Alvarado interrumpió a media voz:

—El oro es lo que importa, señor. No interesan ahora sus garabatos… Que saque el oro de una vez.

Moctezuma los miraba y sonreía. Había tanta realeza en su porte cuando caminaba sobre los tapices, que aun los mismos españoles le miraban como embelesados cuando pasaba con su paso elástico y lento.

18

Cuando llegó la luna llena tuvo lugar la reunión. Los intérpretes escuchaban los discursos y los transmitían al gran señor, que estaba sentado en el trono de su palacio y, en presencia de los pajes españoles, recibía los informes. Habían venido todos, menos el hermano. El señor de Iztapalapán quedó en su tierra; también faltaba Cacama. La poderosa señora de Tula mandó decir que los aires de Tenochtitlán no sentaban bien a su salud. Los otros, los caciques, los príncipes, el gobernador y jefes vasallos, llenaban el palacio desde el amanecer, cuando entró Moctezuma y ofreció su incruento sacrificio.

La ceremonia fue silenciosa y modesta. En vano se había suplicado se ofreciera un sacrificio de mil corazones humanos; un cordón de soldados españoles cuidaba de que ningún sacerdote pudiera penetrar en la habitación llevando escondidos bajo sus vestiduras corazones humanos para arrojarlos al fuego ante la imagen de Huizlipochtli.

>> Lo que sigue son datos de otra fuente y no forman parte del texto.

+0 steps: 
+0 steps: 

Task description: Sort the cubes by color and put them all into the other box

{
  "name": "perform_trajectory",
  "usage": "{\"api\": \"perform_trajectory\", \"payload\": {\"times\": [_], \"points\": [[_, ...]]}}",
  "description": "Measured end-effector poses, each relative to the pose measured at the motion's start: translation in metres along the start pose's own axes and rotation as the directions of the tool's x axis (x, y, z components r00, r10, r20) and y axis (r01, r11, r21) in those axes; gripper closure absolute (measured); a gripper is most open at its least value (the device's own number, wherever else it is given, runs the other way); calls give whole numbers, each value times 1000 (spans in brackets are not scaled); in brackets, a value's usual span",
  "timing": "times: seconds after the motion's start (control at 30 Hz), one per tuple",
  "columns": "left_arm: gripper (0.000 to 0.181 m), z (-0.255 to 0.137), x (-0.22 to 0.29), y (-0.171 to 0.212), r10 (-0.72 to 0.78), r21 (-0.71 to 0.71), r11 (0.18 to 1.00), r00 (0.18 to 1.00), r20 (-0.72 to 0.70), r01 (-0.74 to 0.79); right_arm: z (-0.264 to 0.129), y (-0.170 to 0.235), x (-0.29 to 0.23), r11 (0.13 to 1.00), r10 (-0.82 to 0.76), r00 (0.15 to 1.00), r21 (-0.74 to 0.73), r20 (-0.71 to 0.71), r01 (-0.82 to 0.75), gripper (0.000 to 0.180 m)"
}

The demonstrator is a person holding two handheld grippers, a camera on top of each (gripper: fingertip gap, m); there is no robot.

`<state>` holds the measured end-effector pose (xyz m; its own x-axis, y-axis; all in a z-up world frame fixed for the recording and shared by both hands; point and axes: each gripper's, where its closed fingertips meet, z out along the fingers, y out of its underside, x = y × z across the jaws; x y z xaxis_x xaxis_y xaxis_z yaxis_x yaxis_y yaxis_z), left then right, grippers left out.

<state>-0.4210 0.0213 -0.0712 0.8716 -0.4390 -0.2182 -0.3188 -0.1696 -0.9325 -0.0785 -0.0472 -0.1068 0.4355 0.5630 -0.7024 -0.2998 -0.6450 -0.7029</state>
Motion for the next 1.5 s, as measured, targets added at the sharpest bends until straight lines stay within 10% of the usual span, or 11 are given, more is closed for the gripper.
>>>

Moctezuma apareció con todo su esplendor. Sus adornos de oro brillaban como los rayos del sol que salía y parecía rodeado como de un nimbo de luz. De los españoles, sólo Orteguilla debía estar presente. Moctezuma era el rey de su reino y quería estar solo ante sus vasallos.

Alvarado atizaba el fuego; ahora era el momento de caer sobre ellos, ahora que estaban todos reunidos había que cogerlos por el cuello y que tuvieran que pagar todos un buen rescate… "Así ganaríamos la campaña."

—Y perderíamos Nueva España, don Pedro.

Estaban en la antesala, esperando los informes de Orteguilla, que era el único espectador español de aquel drama maravilloso e inolvidable.

El gran señor colocóse en un trono a modo de diván, extendió los brazos cubiertos de joyas y oró ante el humo de los incensarios. Después dijo lentamente:

—Todos sabéis que la Serpiente Alada, en un tiempo que está
;
ya más allá de nuestro calendario, dejó a nuestros antepasados con la promesa de que volvería con la plenitud de los tiempos para tomar de nuevo posesión de su reino. Mis padres y los padres de mis padres gobernaron siempre este reino en nombre de este dios y fueron monarcas de este país por voluntad divina, como yo mismo lo soy. Ahora han venido los descendientes de la Serpiente Alada. Los rostros pálidos han venido de aquella parte del mundo de donde sale el sol y piden que inclinemos nuestras cabezas ante ellos y les ofrezcamos sacrificios. Les hablé en vuestro nombre y les dije que los reconocía como señores de este país y que, ante ellos, humillaba mi cabeza. Vosotros, que fuisteis siempre mis más fieles súbditos, me obedeceréis también en esta ocasión, y ya conocéis mis palabras, con las que yo presto homenaje al excelso señor que vive al otro lado de las inmensas aguas, como hijo o nieto que es de la Serpiente Alada.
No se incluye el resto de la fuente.